====== Data listing ======
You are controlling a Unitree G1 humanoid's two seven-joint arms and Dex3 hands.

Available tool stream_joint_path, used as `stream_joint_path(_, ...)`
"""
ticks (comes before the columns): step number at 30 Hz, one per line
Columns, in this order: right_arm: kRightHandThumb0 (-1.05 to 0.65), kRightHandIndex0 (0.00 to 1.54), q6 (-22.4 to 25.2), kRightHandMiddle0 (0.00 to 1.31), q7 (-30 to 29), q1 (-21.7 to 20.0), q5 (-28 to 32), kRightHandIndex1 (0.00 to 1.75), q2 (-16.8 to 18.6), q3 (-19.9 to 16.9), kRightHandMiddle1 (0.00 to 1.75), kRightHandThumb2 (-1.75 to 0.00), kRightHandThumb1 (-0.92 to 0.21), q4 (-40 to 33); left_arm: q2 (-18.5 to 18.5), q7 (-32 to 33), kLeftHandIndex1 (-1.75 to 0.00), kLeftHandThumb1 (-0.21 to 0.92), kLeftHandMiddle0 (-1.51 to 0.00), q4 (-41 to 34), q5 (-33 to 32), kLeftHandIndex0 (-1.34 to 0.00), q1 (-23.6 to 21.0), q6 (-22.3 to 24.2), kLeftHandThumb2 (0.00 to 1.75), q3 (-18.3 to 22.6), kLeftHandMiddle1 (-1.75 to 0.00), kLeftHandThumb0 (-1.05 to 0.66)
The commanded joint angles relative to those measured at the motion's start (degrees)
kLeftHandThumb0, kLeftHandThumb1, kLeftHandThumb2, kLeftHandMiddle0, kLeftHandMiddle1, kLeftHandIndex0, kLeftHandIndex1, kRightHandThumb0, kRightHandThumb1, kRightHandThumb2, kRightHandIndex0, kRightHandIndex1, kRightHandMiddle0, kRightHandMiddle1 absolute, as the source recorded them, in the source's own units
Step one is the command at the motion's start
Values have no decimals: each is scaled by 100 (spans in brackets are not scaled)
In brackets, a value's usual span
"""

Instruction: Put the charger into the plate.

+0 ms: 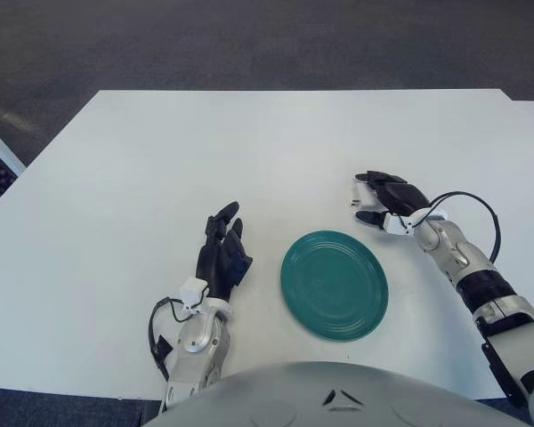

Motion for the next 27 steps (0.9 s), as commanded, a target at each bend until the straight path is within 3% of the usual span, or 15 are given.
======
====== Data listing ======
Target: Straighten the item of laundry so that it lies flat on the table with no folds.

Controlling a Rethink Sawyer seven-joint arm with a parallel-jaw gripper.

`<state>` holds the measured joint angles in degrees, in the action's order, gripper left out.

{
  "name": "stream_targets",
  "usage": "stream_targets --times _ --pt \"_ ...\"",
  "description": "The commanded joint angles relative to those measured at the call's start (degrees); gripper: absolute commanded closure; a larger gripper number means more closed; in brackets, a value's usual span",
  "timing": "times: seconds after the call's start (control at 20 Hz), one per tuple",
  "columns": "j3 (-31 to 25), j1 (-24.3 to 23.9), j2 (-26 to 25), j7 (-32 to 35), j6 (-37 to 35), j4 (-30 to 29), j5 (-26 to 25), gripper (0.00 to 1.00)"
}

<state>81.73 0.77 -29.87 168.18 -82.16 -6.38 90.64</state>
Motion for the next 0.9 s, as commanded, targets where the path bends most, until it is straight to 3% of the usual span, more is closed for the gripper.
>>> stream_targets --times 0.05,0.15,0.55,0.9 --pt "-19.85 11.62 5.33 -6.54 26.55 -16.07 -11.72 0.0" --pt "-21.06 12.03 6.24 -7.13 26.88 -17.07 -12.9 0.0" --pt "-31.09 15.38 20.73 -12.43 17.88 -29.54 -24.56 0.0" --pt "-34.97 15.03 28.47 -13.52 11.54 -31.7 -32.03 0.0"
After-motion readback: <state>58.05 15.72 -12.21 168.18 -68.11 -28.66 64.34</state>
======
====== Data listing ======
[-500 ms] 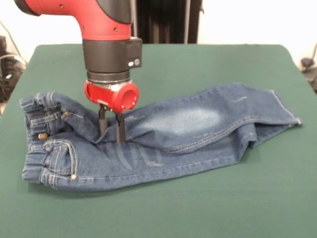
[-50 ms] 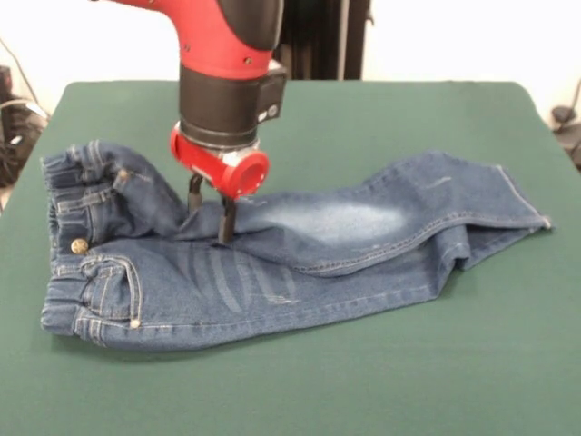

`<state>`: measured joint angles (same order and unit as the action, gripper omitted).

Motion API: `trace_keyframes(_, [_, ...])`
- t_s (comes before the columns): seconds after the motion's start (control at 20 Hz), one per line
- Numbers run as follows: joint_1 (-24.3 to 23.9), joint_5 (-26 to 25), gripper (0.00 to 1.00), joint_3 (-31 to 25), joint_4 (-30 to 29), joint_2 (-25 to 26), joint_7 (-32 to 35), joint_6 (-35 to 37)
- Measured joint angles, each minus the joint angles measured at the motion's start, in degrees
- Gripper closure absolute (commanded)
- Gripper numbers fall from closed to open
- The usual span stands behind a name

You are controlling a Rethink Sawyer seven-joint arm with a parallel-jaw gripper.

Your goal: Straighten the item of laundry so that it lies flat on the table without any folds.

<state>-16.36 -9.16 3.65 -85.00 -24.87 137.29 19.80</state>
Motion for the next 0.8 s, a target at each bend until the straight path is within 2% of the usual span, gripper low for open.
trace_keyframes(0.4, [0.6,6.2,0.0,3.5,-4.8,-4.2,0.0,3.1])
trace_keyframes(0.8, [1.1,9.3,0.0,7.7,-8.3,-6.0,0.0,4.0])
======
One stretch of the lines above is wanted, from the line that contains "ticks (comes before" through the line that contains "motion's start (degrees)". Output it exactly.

ticks (comes before the columns): step number at 30 Hz, one per line
Columns, in this order: right_arm: kRightHandThumb0 (-1.05 to 0.65), kRightHandIndex0 (0.00 to 1.54), q6 (-22.4 to 25.2), kRightHandMiddle0 (0.00 to 1.31), q7 (-30 to 29), q1 (-21.7 to 20.0), q5 (-28 to 32), kRightHandIndex1 (0.00 to 1.75), q2 (-16.8 to 18.6), q3 (-19.9 to 16.9), kRightHandMiddle1 (0.00 to 1.75), kRightHandThumb2 (-1.75 to 0.00), kRightHandThumb1 (-0.92 to 0.21), q4 (-40 to 33); left_arm: q2 (-18.5 to 18.5), q7 (-32 to 33), kLeftHandIndex1 (-1.75 to 0.00), kLeftHandThumb1 (-0.21 to 0.92), kLeftHandMiddle0 (-1.51 to 0.00), q4 (-41 to 34), q5 (-33 to 32), kLeftHandIndex0 (-1.34 to 0.00), q1 (-23.6 to 21.0), q6 (-22.3 to 24.2), kLeftHandThumb2 (0.00 to 1.75), q3 (-18.3 to 22.6), kLeftHandMiddle1 (-1.75 to 0.00), kLeftHandThumb0 (-1.05 to 0.66)
The commanded joint angles relative to those measured at the motion's start (degrees)

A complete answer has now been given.